Putting It All Together
The importance of the Appearance palette is obvious. Without it, you have no way to edit multiple attributes applied to an object; you have no way to edit attributes that are applied to groups or layers; and you have no way to edit the properties of a live effect.
The importance of the Layers palette is equally apparent. Without it, you have no way to understand the hierarchy of a file and you have no warning as to when a simple action like grouping or ungrouping will change a file's appearance.
But it's deeper than that. The Appearance palette is like the Matrix—you can look at it and see the underlying makeup of any Illustrator file. By using the Layers and Appearance palettes together, you can quickly and efficiently reverse engineer any file that you receive ( Figure 3.42 ). If you're a production artist who needs to know every detail about a file, or if you're trying to troubleshoot a particular file, these two palettes will be your best friends.
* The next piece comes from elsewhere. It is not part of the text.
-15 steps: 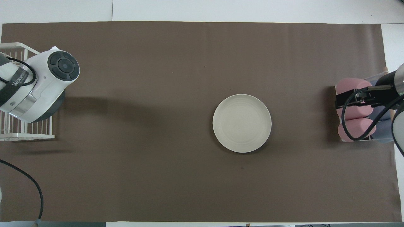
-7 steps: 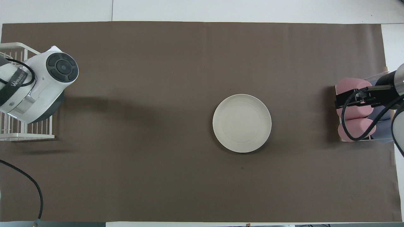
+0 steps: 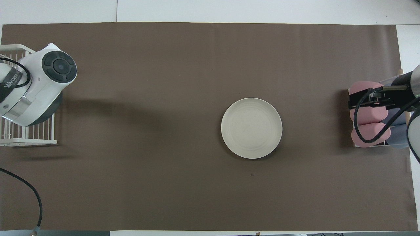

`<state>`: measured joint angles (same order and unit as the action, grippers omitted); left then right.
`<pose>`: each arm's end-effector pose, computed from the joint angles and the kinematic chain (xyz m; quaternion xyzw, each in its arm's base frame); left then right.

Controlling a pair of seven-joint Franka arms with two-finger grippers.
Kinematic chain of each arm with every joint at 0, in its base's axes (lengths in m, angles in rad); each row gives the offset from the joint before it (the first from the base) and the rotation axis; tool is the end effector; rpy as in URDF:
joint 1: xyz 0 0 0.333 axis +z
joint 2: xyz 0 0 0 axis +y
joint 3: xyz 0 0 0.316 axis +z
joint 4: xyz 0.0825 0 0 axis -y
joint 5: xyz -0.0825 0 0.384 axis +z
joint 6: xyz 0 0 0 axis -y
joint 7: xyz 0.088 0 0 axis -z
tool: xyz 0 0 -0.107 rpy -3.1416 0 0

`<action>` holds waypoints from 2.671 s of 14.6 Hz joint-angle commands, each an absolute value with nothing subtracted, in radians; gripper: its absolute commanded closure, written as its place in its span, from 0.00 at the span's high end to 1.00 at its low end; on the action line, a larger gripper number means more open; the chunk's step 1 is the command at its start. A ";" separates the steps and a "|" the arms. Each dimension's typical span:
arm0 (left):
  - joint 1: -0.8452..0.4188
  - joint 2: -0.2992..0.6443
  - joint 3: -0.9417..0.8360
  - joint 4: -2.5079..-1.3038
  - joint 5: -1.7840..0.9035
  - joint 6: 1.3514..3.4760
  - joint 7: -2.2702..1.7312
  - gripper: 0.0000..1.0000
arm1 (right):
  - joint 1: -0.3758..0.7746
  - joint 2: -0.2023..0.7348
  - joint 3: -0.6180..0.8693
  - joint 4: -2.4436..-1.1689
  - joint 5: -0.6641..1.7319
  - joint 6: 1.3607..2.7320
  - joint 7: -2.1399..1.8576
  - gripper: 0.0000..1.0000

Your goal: Wipe plate with sponge

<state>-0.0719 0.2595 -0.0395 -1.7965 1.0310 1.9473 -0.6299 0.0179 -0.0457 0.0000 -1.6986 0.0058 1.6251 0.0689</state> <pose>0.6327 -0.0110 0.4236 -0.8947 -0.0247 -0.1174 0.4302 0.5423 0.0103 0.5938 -0.9996 0.0257 0.0140 0.0023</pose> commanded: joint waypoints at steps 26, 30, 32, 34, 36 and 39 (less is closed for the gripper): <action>0.103 0.195 -0.037 -1.642 -1.053 1.532 -0.384 0.00 | 0.211 -0.124 0.081 -1.867 0.370 1.845 1.445 1.00; 0.071 0.100 -0.046 -1.902 -1.221 1.581 -0.126 0.00 | 0.340 -0.049 0.081 -1.862 0.379 1.972 1.569 1.00; 0.037 0.080 -0.046 -1.971 -1.284 1.589 -0.072 0.00 | 0.414 -0.023 0.081 -1.862 0.383 2.051 1.618 1.00; 0.023 0.063 -0.046 -2.034 -1.334 1.592 -0.032 0.00 | 0.468 0.003 0.081 -1.862 0.423 2.117 1.666 1.00; 0.017 0.055 -0.046 -2.106 -1.392 1.595 0.017 0.00 | 0.500 0.006 0.081 -1.867 0.436 2.141 1.674 1.00; 0.015 0.038 -0.046 -2.213 -1.506 1.597 0.116 0.00 | 0.529 0.015 0.087 -1.855 0.515 2.176 1.729 1.00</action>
<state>0.0235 0.0876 -0.0558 -2.1128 -1.4324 1.5737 0.0600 0.5124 0.0149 0.0858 -1.8588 0.4494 2.1450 1.6928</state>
Figure 3.42 Don't trust everything you see on the artboard. It's easy to create a single object, group it by itself, and then apply a 50-percent opacity setting to the object, the group, and the layer. The result is an object that prints at 12.5-percent opacity. The meatballs in the Layers palette should be an indicator that you need to take a closer look.
Throughout the remaining chapters of this book, you'll learn how features like clipping and opacity masks, envelope distortions, and placed images are all easily identified in the Layers palette. You'll also learn the importance of using layers when you're creating Flash animations or SVG files for the Web.